Exploring the gastric breakdown of milk protein gels by time-lapse synchrotron deep-UV microscopy

Gastric digestion of food is the result of physical disintegration and enzymatic reactions leading to the release of nutrients. Depending on the gelation conditions, food protein networks with specific structural and rheological features can be formed. Several in vivo and in vitro studies have shown an influence of the macro- and microstructure on the kinetics of milk protein hydrolysis. Despite growing interest to modulate food structure to potentially control digestion rates, little is known concerning the fundamental mechanisms by which the structure of dairy gels affects the digestion kinetics.An original time-lapse synchrotron deep-UV microscopy method was developed using the natural tryptophan fluorescence of proteins. It allowed monitoring in situ the microstructural evolution of protein gels during simulated gastric digestion. Two dairy gels of identical composition but different coagulation modes (acid and rennet) were submitted to static in vitro digestion with the aim of decoupling the acidification process from the enzymatic action of pepsin.
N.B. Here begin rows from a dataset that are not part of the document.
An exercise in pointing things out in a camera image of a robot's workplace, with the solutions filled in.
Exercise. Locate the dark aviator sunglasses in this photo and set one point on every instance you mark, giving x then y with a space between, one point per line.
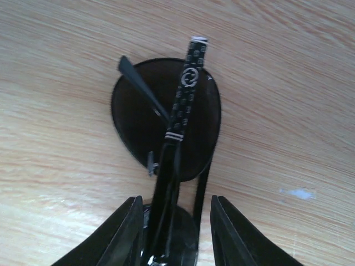
167 112

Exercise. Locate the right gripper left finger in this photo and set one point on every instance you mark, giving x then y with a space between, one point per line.
116 242

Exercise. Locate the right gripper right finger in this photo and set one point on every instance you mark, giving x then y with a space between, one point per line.
236 241

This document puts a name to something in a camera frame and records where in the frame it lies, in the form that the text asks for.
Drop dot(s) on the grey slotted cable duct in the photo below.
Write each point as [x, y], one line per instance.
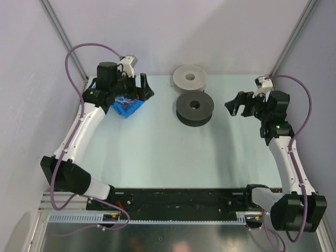
[239, 218]

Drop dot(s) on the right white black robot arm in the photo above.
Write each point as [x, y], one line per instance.
[300, 208]

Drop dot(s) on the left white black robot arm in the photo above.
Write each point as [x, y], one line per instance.
[63, 169]

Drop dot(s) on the aluminium frame post right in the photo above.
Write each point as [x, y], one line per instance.
[295, 35]

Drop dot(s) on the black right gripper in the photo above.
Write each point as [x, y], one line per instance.
[244, 98]

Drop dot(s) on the aluminium frame post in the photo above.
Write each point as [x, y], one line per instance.
[295, 35]
[61, 33]

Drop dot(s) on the black filament spool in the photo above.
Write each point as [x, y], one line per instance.
[194, 108]

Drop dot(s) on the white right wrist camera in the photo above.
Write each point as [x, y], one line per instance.
[264, 85]

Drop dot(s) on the aluminium frame post left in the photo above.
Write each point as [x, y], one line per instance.
[61, 33]

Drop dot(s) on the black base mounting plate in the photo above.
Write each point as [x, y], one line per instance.
[183, 203]

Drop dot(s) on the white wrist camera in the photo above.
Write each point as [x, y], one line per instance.
[264, 85]
[128, 62]

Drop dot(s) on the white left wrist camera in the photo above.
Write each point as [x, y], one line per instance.
[128, 62]

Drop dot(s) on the blue plastic bin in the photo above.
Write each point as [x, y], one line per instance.
[126, 107]

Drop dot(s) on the white perforated filament spool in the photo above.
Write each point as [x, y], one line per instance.
[190, 78]

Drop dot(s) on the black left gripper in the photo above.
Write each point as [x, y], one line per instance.
[143, 93]
Automated analysis procedures of the collected images allowed to model the kinetics of disintegration of sub-millimetric gel pieces. Results confirmed the propensity of rennet gels, but not acid gels, to undergo large microstructural modifications and form compact protein aggregates (syneresis) under acidic conditions. Consequently, the kinetics of proteolysis was much slower for the rennet gel, reiterating the hypothesis of a pepsin accessibility reduced to the surface of solid casein substrates (Fig 1). Finally, the morphological shapes of particles were almost preserved during the full digestion process and the kinetics of disintegration could be fitted by a simple exponential model. Therefore, we concluded that the erosion mode is probably the predominant mechanism during the gastric digestion of dairy gels.